My god, what are these demons that have taken up inside my head, projecting their darkest whims upon the back of my skull? Vile, sick shit. Surely my own mind is not capable of conjuring such violence.
Or is it?
I blame the malaria pills, the Mekong whiskey, and the downright twisted combination of the two. I blame the paranoid and claustrophobic Thai heat. I blame the jet lag and the hangover brought on by a debaucherous encounter with three sheiks in the bar of the Bahrain airport that left me reeling through its opulent departure lounge amidst the echoes of a final boarding call.
Seven hours later, I stumbled into Bangkok, found a room with a cot and fan for two dollars a night and passed out to the world. When I woke up again it was dark. I ventured onto Kho San Road, my body craving breakfast, only to find the sidewalks spilling over with pirated techno, wasted backpackers, and tired whores.

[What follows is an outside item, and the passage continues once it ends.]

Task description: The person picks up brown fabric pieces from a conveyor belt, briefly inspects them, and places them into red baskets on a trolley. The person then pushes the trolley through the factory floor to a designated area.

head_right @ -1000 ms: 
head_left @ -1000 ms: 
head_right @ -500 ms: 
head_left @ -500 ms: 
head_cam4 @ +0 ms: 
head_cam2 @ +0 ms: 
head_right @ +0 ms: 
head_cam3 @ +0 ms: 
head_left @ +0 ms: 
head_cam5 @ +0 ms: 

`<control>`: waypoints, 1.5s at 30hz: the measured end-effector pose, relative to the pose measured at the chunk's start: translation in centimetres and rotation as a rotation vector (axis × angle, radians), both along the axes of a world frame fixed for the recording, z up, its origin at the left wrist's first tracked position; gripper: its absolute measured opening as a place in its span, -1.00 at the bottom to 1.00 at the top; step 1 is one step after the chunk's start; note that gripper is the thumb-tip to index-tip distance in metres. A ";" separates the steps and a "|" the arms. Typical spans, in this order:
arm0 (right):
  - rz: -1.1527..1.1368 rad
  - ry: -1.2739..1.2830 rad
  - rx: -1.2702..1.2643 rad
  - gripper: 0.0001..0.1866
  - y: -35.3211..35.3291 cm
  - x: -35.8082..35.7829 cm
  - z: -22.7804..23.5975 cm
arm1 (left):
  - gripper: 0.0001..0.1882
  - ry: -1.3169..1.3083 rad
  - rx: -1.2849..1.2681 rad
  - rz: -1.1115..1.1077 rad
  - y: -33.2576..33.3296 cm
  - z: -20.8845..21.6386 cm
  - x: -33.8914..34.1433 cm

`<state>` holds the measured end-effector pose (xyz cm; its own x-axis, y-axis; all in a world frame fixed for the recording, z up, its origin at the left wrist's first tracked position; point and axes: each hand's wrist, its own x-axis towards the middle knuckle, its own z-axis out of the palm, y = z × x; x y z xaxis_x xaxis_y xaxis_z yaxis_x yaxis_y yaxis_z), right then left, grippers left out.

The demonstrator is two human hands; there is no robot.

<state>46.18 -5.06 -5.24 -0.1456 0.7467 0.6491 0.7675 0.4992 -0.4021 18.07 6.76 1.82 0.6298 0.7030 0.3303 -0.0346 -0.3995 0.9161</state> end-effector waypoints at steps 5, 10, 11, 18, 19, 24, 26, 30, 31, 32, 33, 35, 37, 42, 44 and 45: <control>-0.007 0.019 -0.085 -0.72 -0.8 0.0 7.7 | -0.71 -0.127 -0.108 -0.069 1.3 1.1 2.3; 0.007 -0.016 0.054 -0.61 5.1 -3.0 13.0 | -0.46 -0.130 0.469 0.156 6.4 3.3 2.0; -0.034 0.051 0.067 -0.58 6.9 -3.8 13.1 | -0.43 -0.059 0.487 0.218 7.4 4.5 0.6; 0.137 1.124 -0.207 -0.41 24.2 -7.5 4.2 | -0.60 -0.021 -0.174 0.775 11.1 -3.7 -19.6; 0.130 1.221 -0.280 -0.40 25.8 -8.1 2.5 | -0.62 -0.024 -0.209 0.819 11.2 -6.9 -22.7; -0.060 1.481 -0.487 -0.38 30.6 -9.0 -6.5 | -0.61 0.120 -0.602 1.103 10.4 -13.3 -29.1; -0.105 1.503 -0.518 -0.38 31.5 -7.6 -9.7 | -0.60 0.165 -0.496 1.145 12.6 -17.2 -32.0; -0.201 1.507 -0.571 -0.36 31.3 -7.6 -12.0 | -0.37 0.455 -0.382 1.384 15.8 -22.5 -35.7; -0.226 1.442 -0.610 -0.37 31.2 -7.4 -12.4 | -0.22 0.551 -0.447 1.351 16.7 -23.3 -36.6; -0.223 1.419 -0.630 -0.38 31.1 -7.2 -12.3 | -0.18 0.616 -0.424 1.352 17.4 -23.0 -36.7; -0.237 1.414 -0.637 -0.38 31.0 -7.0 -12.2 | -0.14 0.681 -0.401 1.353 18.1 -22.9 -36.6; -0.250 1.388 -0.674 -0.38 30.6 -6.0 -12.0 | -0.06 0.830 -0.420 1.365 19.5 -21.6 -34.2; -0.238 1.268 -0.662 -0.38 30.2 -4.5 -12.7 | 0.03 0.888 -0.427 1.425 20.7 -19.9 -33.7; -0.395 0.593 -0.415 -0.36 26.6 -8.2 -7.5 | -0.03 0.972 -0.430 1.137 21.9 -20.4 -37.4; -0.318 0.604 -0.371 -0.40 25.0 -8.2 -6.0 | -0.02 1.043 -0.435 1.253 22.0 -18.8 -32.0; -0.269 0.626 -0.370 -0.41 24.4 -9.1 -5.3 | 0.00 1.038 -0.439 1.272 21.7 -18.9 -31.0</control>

So instead, I hole up in this squalid room, praying for sleep, but dreading the dreams that come with it. My only solace in this whole damned affair is a copy of Hunter S. Thompsons The Proud Highway, a 700-odd-paged collection of his pre-gonzo correspondence. Brilliant. Vivid. Mythomaniacal. To read Thompsons letters is to fill in the blanks between his articles; to realize that it is all the same great raging monologue; an angry young man railing at the inequities of our world.
I read this book to obliterate these undefined hours, until the call to prayer ushers in the daybreak from the mosque across the alley. I try to sleep but watch instead the patrol of ants that has found its way to the whiskey bottle discarded on the floor. So ordered and regimented on the way in; such turmoil spilling out.
Sleep comes, the book falls away, and, once again, Im climbing on that midway ride for another time around.